▶ What the task asks
Pictures are to be left out. Copy exactly, and only, the lines from the start of the entries below to the line with "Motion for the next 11", both included.
BEGIN Source data
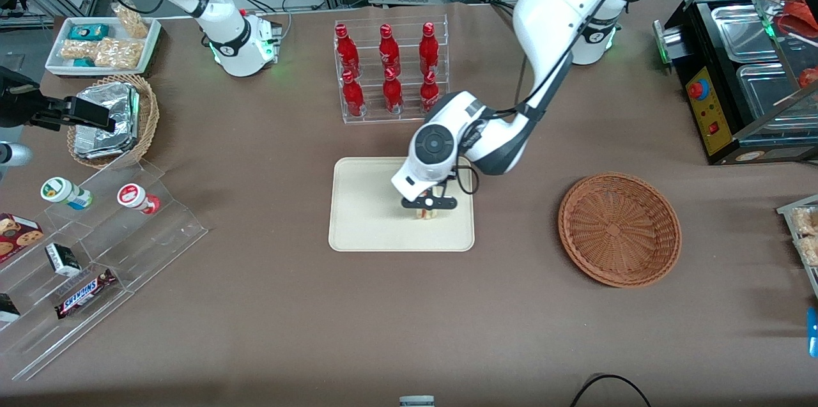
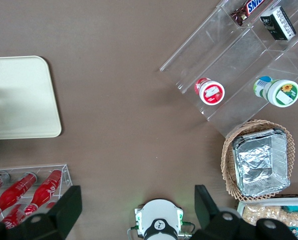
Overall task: Place sandwich from basket to tray
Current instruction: 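Lower the sandwich onto the tray and open the left gripper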
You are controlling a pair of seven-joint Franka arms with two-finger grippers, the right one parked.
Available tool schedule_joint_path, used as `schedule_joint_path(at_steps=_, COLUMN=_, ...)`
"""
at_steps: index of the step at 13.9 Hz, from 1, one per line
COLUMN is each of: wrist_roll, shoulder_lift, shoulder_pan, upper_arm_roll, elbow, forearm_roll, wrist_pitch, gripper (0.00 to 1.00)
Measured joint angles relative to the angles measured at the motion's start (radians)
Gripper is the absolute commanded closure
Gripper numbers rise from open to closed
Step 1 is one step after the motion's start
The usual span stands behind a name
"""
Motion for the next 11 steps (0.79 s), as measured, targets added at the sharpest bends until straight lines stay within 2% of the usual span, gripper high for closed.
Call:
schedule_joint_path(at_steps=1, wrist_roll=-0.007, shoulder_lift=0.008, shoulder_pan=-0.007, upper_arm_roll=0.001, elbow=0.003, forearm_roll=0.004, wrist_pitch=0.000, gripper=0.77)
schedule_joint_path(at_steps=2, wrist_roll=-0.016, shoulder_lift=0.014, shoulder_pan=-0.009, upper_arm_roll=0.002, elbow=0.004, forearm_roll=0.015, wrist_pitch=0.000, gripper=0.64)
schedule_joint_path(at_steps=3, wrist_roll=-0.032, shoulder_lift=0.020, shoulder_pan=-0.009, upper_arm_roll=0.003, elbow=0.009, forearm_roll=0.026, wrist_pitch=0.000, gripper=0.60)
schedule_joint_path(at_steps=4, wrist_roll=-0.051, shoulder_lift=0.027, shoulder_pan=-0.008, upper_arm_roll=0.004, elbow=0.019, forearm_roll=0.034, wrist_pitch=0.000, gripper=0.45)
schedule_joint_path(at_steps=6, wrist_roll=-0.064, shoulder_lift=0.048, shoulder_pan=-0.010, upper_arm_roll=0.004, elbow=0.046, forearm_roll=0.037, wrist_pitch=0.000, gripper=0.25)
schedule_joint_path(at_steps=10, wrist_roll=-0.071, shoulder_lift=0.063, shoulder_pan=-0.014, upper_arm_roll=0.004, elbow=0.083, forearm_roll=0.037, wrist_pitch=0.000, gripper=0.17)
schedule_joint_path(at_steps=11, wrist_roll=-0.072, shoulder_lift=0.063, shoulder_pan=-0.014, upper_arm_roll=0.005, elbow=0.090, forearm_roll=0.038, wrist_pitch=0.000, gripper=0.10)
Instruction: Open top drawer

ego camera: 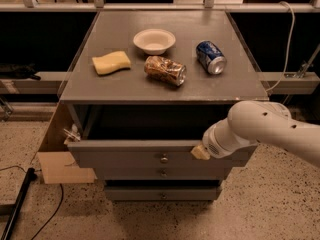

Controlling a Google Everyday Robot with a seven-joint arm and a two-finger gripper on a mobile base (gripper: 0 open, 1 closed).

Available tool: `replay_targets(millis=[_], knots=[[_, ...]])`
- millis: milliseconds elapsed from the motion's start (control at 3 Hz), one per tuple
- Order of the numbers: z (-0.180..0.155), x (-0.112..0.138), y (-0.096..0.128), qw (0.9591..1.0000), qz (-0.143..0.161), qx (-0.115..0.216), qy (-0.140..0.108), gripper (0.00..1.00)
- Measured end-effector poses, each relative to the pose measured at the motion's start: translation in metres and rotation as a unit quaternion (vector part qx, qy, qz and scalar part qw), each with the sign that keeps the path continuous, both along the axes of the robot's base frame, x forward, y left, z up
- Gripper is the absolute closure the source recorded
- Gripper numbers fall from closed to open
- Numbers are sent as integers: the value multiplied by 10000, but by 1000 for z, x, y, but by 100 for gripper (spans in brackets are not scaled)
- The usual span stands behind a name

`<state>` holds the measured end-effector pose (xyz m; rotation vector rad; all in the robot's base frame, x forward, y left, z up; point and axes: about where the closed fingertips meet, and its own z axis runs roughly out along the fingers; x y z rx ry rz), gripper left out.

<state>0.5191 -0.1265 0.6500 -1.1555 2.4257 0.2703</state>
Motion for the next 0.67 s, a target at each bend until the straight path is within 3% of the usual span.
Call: replay_targets(millis=[333,667], knots=[[1,0,0,10000,0,0,0,85],[1,0,0,10000,1,0,0,62]])
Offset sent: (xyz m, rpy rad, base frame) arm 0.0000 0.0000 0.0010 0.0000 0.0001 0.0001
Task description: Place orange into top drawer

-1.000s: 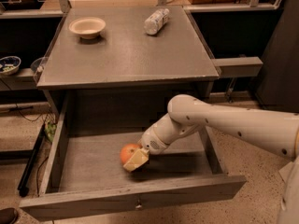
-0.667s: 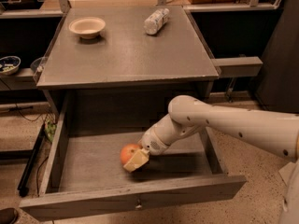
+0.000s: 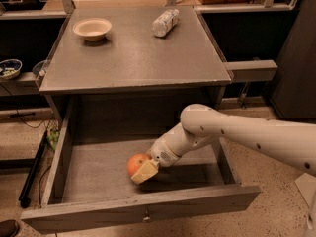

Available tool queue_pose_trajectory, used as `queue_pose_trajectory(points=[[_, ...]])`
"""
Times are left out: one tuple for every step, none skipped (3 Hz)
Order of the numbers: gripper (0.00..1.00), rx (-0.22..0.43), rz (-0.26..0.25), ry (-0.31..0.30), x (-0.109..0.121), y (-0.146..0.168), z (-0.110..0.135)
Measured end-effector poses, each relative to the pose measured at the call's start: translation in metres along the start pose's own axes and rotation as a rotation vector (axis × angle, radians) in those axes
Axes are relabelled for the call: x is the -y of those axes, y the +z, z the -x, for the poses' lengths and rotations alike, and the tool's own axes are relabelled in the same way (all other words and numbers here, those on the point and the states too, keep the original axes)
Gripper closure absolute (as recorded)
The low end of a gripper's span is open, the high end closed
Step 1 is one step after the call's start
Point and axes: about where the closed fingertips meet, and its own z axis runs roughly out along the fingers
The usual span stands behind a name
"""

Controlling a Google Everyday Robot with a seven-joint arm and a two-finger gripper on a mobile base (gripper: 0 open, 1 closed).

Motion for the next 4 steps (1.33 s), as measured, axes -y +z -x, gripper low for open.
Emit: queue_pose_trajectory(points=[[1.00,0.050,-0.014,0.011,0.000,-0.004,-0.004],[1.00,0.056,-0.007,0.011,0.000,-0.004,-0.004],[1.00,0.082,0.020,0.012,0.001,-0.006,-0.002],[1.00,0.129,0.009,-0.032,0.008,-0.026,0.025]])
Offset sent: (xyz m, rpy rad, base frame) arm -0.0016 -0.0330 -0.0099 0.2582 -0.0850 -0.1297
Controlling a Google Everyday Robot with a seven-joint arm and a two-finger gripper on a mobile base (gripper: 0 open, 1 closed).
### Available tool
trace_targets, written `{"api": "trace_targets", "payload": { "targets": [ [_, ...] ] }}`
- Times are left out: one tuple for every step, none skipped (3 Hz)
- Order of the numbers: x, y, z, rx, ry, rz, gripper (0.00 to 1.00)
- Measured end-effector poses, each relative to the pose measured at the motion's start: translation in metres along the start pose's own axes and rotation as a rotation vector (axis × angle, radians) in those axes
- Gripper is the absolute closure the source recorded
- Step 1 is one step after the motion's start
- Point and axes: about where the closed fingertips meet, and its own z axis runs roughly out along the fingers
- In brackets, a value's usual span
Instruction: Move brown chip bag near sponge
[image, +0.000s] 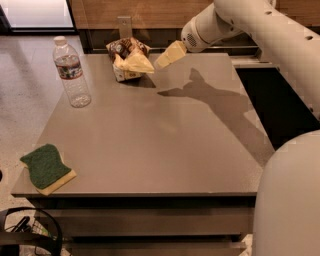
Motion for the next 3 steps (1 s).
{"api": "trace_targets", "payload": {
  "targets": [
    [-0.013,-0.003,-0.002,-0.007,-0.002,-0.028,0.00],
    [-0.027,0.007,0.014,-0.068,-0.048,0.002,0.00],
    [-0.049,0.028,0.032,-0.129,-0.118,0.034,0.00]
  ]
}}
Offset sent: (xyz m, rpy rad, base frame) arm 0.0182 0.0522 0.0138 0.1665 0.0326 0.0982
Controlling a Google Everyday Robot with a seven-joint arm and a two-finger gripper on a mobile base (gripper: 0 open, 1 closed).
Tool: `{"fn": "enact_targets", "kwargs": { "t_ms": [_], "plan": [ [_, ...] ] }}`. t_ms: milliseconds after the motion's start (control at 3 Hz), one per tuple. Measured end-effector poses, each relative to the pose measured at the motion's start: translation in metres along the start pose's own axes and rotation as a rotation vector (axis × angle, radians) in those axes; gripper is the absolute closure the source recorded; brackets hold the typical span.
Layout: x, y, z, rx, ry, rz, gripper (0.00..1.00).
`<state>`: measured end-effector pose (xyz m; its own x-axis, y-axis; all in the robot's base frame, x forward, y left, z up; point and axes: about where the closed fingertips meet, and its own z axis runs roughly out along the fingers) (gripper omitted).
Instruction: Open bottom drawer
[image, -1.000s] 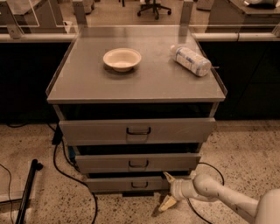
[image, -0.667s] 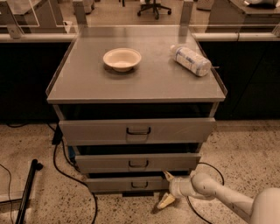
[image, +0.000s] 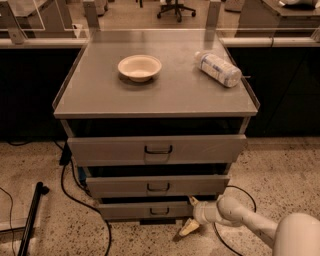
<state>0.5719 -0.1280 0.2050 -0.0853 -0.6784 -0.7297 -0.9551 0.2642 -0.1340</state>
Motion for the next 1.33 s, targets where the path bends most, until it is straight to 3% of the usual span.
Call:
{"fn": "enact_targets", "kwargs": {
  "t_ms": [333,667,1333],
  "plan": [
    [0.0098,-0.009,0.0188,-0.016,-0.016,0.033,0.0],
    [0.01,-0.0099,0.0187,-0.015,-0.017,0.033,0.0],
    [0.01,-0.0099,0.0188,-0.015,-0.017,0.033,0.42]
  ]
}}
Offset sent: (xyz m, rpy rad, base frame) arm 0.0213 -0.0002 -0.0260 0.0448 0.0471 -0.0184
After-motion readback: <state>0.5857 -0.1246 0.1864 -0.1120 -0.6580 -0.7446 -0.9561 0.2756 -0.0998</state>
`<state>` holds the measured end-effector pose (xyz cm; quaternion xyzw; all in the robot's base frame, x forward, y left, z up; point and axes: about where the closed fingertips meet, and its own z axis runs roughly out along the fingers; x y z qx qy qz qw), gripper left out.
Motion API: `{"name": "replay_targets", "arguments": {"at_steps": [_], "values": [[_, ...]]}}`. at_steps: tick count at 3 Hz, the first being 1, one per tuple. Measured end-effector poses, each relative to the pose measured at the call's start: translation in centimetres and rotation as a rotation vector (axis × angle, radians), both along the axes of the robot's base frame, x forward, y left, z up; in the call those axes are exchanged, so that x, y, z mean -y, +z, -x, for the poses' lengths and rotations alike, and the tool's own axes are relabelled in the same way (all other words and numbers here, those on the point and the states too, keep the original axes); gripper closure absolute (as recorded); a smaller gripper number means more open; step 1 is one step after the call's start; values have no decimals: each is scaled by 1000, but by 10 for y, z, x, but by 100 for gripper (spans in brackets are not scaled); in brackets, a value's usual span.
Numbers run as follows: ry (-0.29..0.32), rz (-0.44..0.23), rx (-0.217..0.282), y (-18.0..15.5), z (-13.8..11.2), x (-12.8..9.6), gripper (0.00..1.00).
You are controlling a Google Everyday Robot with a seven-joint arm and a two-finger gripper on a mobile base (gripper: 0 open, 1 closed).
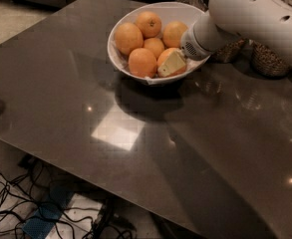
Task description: Pick orange from white bowl
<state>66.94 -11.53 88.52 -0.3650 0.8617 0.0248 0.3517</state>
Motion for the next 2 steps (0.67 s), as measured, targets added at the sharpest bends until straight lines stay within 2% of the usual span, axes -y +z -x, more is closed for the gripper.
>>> {"name": "replay_targets", "arguments": {"at_steps": [2], "values": [[-2,1,-43,-23,-9,-6,21]]}}
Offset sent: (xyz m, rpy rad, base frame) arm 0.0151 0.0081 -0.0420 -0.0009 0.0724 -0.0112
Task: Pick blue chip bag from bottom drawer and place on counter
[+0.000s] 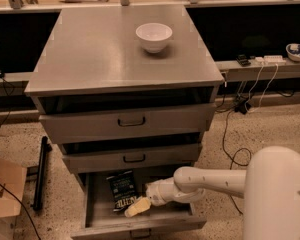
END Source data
▶ Output for this exercise
Overall task: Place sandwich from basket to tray
Current instruction: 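Lower the sandwich onto the tray and open the left gripper
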You are controlling a pair of seven-joint Franka arms with two-finger grippers, the right one parked.
Available tool schedule_joint_path, used as `schedule_joint_path(at_steps=_, COLUMN=_, ...)`
"""
at_steps: index of the step at 13.9 Hz, from 1, one per line
COLUMN is each of: wrist_roll, shoulder_lift, shoulder_pan, upper_arm_roll, elbow, forearm_roll, wrist_pitch, gripper (0.00 to 1.00)
Measured joint angles relative to the angles measured at the motion's start (radians)
Gripper is the absolute commanded closure
Gripper numbers rise from open to closed
Step 1 is one step after the motion's start
The usual span stands behind a name
"""
Motion for the next 11 steps (0.79 s), as measured, targets added at the sharpest bends until straight lines stay within 2% of the usual span, gripper high for closed.

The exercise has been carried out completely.